Jonathan Kozol is hungry.
The acclaimed nonfiction writer and urban-education activist is on a self-imposed quasi-hunger strike over the state of the nation’s schools.
“This is the worst moment, the most perilous and most dangerous moment in terms of racial justice that I have seen in our public schools since 1968,” he said in a recent telephone interview from his Boston home.
Kozol, 71, has a new book, “Letters to a Young Teacher” about an ongoing correspondence he had with a new first- grade teacher. He will speak and sign books at 7:30 tonight at the Tattered Cover Book Store in Lower Downtown.
Kozol is protesting the federal No Child Left Behind act, which is up for reauthorization, and a recent decision by the U.S. Supreme Court that struck down voluntary programs to integrate public schools.
“I felt everything that I worked toward my whole life was ripped to shreds,” he said. “I grew very angry. I felt that the divisions between the races were being compounded. I just thought I needed to kind of go on a fast of what I would call protest and repentance.”
It is a partial fast to clear his spirit of anger, he said.
“My doctor insists I have liquid and a genuine meal from time to time; otherwise fasting can do damage to your heart,” he said. “Pink lemonade is my favorite nutriment.”
Kozol has written about urban education and social justice issues in such award-winning books as 1995’s “Amazing Grace: The Lives of Children and the Conscience of a Nation” and 1992’s “Savage Inequalities: Children in America’s Schools.”
He has become an outspoken critic of standardized testing that is a major component of No Child Left Behind and continues his four-decade-long battle for equity in schools.
“Denver is right up there among the most deeply segregated school districts in the nation,” he said.
The city has had a long struggle with education integration. In 1973, the Supreme Court ordered desegregation in Denver Public Schools, forcing the district into busing – a policy that was lifted in 1995.

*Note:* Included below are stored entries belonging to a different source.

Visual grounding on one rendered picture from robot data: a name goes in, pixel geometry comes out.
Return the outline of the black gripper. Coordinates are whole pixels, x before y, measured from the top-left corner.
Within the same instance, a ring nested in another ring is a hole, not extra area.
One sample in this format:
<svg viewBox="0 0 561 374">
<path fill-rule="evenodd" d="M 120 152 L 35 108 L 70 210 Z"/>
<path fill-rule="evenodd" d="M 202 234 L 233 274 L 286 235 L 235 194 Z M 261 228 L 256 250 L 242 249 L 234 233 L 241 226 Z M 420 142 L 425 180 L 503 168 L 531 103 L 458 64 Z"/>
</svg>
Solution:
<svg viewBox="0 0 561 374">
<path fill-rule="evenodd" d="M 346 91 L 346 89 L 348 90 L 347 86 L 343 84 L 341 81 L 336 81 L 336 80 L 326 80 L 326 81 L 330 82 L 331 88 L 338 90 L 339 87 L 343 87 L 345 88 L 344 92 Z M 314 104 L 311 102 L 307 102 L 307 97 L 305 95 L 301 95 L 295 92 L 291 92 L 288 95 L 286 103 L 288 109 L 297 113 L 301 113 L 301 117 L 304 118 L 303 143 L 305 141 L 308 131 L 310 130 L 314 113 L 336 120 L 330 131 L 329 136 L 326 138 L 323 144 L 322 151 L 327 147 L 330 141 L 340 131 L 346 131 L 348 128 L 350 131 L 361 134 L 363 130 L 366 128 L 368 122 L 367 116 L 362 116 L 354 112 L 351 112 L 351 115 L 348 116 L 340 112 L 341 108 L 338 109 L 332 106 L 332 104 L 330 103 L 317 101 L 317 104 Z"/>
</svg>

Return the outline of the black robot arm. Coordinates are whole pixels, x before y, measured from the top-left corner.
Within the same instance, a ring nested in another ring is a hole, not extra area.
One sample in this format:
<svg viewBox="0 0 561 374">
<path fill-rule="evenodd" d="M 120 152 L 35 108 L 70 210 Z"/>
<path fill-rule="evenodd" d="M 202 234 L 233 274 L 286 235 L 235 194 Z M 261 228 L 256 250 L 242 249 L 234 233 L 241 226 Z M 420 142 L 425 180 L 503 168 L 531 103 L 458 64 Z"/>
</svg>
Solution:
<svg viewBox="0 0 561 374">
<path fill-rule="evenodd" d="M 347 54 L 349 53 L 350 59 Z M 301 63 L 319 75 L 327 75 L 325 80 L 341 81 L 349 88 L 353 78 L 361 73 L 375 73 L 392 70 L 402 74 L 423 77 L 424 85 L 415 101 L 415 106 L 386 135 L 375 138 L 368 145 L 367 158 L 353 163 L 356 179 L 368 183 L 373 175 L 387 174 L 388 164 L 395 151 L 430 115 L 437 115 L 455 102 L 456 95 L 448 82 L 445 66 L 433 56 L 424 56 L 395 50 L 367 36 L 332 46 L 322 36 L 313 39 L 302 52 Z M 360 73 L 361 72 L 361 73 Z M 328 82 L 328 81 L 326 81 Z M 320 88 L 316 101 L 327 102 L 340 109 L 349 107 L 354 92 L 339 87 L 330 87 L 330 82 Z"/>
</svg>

Since then, according to a 2006 Harvard University study, the races have separated once again.
Only 27 percent of whites in 2004 attended a school with 70 percent minority population, according to the study. But 84 percent of Latinos and 74 percent of blacks attended those “minority schools,” the study shows.
Denver is undergoing a massive reform effort, but Kozol said it will be difficult without integration.
“Superintendents of major segregated school systems have the toughest jobs in America,” he said. “I have seen hundreds of these plans. By and large, they have tended to receive an initial burst of enthusiastic praise. Then three to five years later we find the plan has been abandoned because it had no long-term success.”
Kozol said the way to improve schools is by giving teachers time, the space to be creative and smaller classrooms. Six years of No Child Left Behind has not improved inner-city schools, he said.
“I believe No Child Left Behind, far from reducing the achievement gap, has dramatically widened the cultural gap between two separate classes in the society,” he said. “The only ultimate solution is a passionate revival of the political struggles of the civil rights era.
“If we want to close the achievement gap, nothing, not tests, not AYPs (adequate yearly progress) or any regimented terror counts as much as the high morality of the teachers and the small sizes of classes.”